その家の人間が−−傭兵と恋仲であり、しかも結婚を視野に入れて交際しているのだ。
「…ガルディアの野郎もジョゼット嬢と順調みてぇだな」
「ん?…あぁウルフガング中隊長か。彼も6月には挙式らしい」
「本人から聞いたぜ。…この前、喧嘩した後、改めてプロポーズしたって」
「…あぁ。だから、あんなに元気が無かったのか」
「野郎…まさか軍部でも負のオーラ撒き散らしてたのか?」
「うむ。まるで、これから絞首刑台へ向かう死刑囚のようだった」
ショウとオルソンの共通の友人であるウルフガング家の嫡男殿は約一ヶ月前、婚約者との“局地戦”勃発の折、同棲していた家を追い出されてしまいオルソンが住むマンションへ避難してきた経歴がある。
「…あん時は大変だったなぁ…」
「何がだ?」
「ガルディアが俺ン家に来た時。下戸のクセに、かっ食らいまくりやがってさ。…酔っ払って散々、グチられたぜ。アイツ、酔っ払うと絡んで来んだもん」
「良いではないか。タマには」
「付き合う俺の身にもなってくれ…。アレなら戦場の方が遥かにマシってモンだ」
「……その発言は、いささか感心できんぞ」
「…ん?………おぉっ!!」
「“おぉっ!!”ではない。…終戦から一年も経っていないんだ。発言には気を付けた方が良い」
「りょーかい、りょーかい」
終戦から、まだ半年しか経っておらず犠牲者の親族の心境等を考えると彼の発言は非常に危険なモノだ。
それを警告するようにセリーヌは言うが、彼はあまり意に介する事なくコーヒーを啜っている。

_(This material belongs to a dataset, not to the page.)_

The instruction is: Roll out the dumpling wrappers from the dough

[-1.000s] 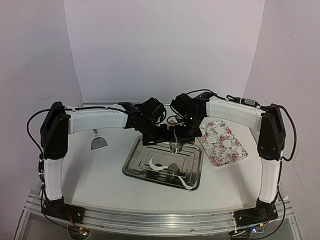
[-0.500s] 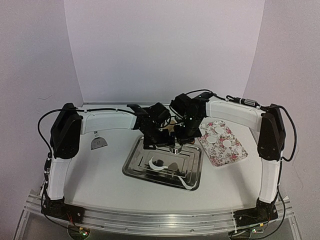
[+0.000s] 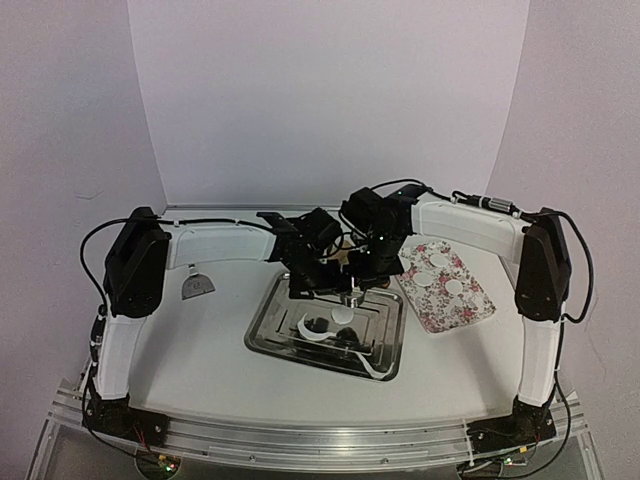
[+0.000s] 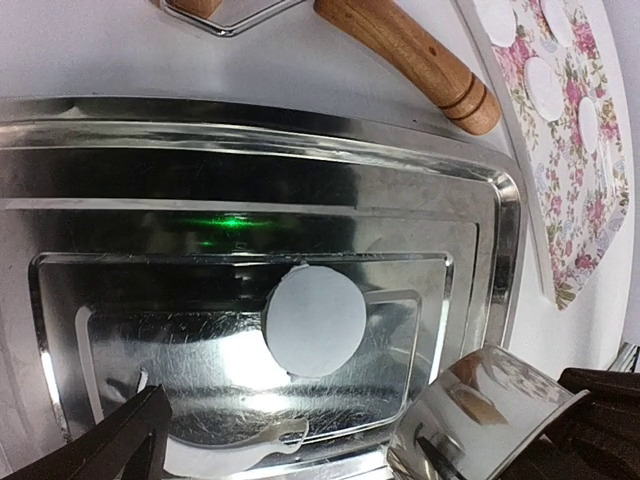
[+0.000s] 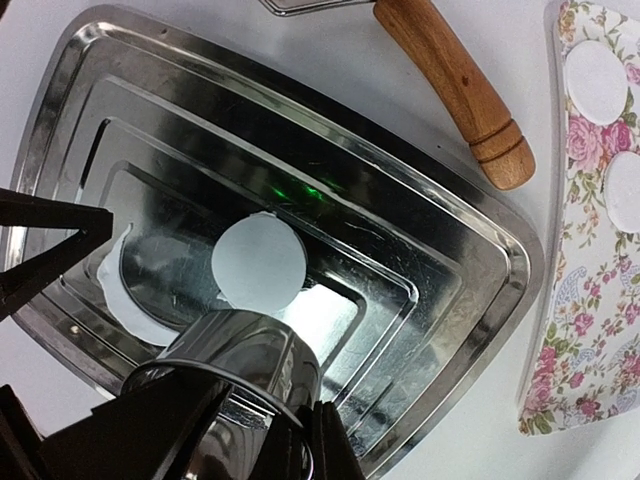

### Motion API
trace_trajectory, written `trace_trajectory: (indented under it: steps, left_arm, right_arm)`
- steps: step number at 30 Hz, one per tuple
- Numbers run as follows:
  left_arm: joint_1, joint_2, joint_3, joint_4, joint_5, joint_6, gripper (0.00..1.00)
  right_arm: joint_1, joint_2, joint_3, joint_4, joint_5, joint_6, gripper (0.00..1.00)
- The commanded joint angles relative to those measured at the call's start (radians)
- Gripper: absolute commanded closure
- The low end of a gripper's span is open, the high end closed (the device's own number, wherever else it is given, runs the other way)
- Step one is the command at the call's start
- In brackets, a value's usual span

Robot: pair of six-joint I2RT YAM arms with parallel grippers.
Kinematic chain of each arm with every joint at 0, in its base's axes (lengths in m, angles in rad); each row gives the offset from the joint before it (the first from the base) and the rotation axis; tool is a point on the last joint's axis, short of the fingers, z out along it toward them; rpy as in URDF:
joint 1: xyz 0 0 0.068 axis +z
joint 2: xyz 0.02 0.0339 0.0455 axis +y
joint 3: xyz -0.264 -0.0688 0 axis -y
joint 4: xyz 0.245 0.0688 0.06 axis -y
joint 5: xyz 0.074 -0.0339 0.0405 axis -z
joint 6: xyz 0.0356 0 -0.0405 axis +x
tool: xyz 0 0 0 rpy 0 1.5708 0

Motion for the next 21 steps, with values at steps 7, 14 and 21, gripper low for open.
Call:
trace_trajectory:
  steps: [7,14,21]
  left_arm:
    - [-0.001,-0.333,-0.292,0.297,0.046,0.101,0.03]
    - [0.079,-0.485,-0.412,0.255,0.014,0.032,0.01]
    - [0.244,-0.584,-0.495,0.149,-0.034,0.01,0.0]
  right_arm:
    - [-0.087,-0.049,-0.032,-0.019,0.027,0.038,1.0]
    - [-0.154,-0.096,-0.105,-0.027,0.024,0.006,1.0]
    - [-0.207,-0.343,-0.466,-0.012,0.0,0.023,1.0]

「…お前とショウ殿が何故、コンビを組んでいられるのか不思議でならん。世界の七不思議に数えても良いくらいだ」
「酷ぇな、オイ」
「片や常に冷静沈着の狙撃兵、片やハイテンションを絵に描いた様な突撃兵。…どうやってバランスを取っているのやら…」
「その答えは今、セラが言ったぜ♪」
空になったカップを机上へ置いたオルソンは頬杖をつき、にこやかな笑顔を反対側に座る恋人へ向ける。
「……どう考えても可笑しいと思うんだが……」
「まぁどうでも−−ん?」
オルソンが言葉を続けようとした瞬間、テーブルの上にある彼の携帯電話が振動し始めた。
「誰だ−−……うげ」
「どうした?」
「……相棒から」
そう小さく返答したオルソンが携帯の通話ボタンをプッシュし耳へ当て−−何を思ったのか自身の鼻を抓んだ。
「現在この電話は−−」
<使われておりません−−なんて言わせんぞ>
「…さーせん」
<…30分以内に出社しろ>
「はぁっ!!?ちょっと待て!!俺、今日は非番でデートが−−」
<テメェの都合なんぞ知ったこっちゃねェ。さっさと出社しろ。じゃあな>
「ちょっ−−−!!!」
オルソンが電話の向こうにいる相棒へ切らないよう懇願するが−−通話は虚しく切れてしまった。
「急な仕事でも入ったのか?」
「…知らねぇよ…。ってか、相棒の奴、超不機嫌みてぇだ」
「不機嫌?…珍しいな…」
「…悪ぃ、デート行けなくて…」
携帯を閉じ、項垂れるオルソンを見てセリーヌは彼らしくない行動に苦笑してしまう。